**Activity:** A single number is needed: how many lines of the data below contain "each".

────────────────────────────────────────

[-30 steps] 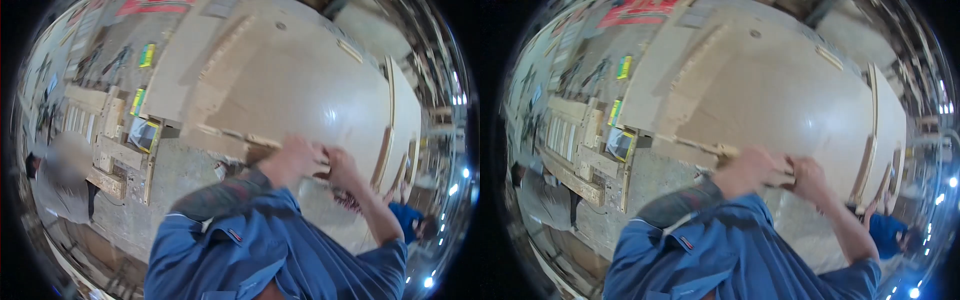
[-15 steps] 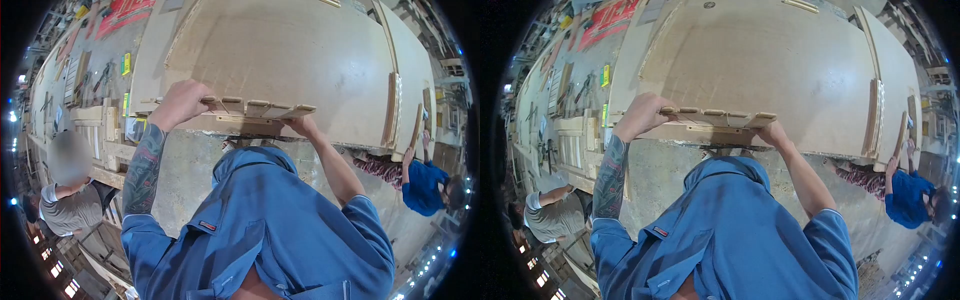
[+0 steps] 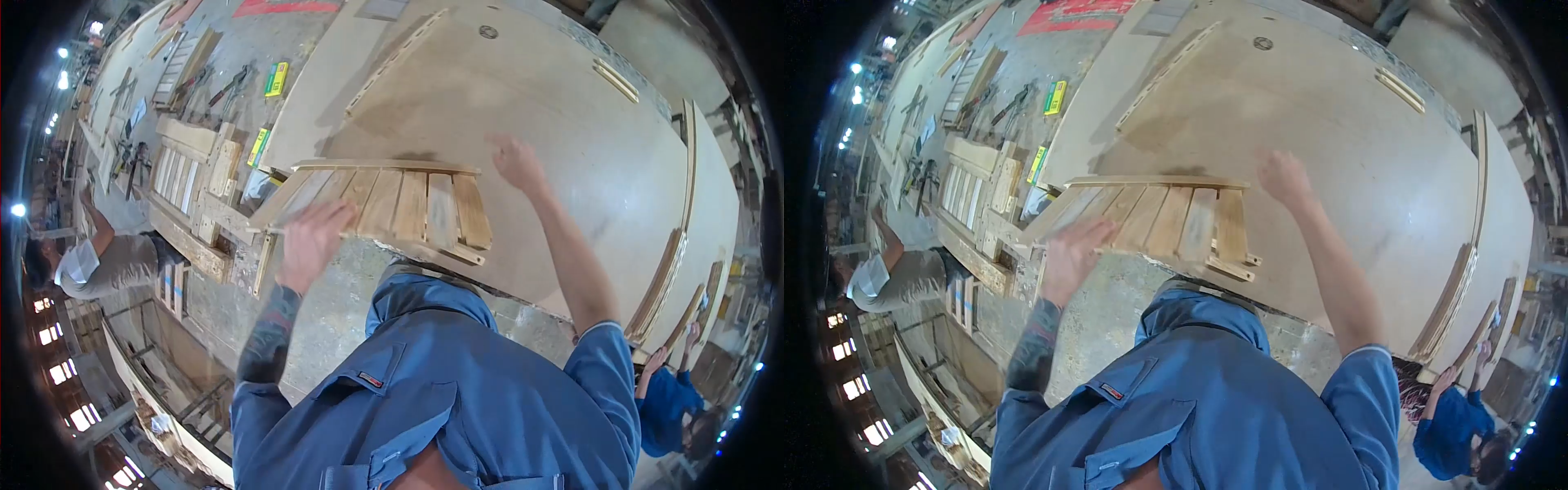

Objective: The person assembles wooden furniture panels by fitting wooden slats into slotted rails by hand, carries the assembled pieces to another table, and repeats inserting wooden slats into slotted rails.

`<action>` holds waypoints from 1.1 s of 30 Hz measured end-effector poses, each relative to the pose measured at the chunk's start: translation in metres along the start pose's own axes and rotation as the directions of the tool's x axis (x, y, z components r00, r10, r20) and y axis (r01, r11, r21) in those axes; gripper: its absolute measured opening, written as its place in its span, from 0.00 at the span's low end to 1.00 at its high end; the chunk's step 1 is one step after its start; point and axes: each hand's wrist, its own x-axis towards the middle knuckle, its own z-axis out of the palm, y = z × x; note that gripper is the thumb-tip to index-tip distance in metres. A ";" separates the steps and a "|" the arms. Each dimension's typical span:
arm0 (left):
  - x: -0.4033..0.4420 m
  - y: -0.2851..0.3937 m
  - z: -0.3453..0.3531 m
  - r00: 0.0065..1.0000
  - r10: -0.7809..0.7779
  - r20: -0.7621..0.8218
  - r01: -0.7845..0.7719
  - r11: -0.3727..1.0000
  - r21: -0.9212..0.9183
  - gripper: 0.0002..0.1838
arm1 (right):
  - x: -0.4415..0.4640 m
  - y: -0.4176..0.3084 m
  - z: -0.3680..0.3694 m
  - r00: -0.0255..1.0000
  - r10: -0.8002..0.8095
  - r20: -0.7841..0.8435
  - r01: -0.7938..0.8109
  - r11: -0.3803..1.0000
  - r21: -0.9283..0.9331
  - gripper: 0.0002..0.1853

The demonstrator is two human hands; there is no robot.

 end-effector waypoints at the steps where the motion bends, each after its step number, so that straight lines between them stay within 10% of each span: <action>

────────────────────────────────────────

**Output below:** 2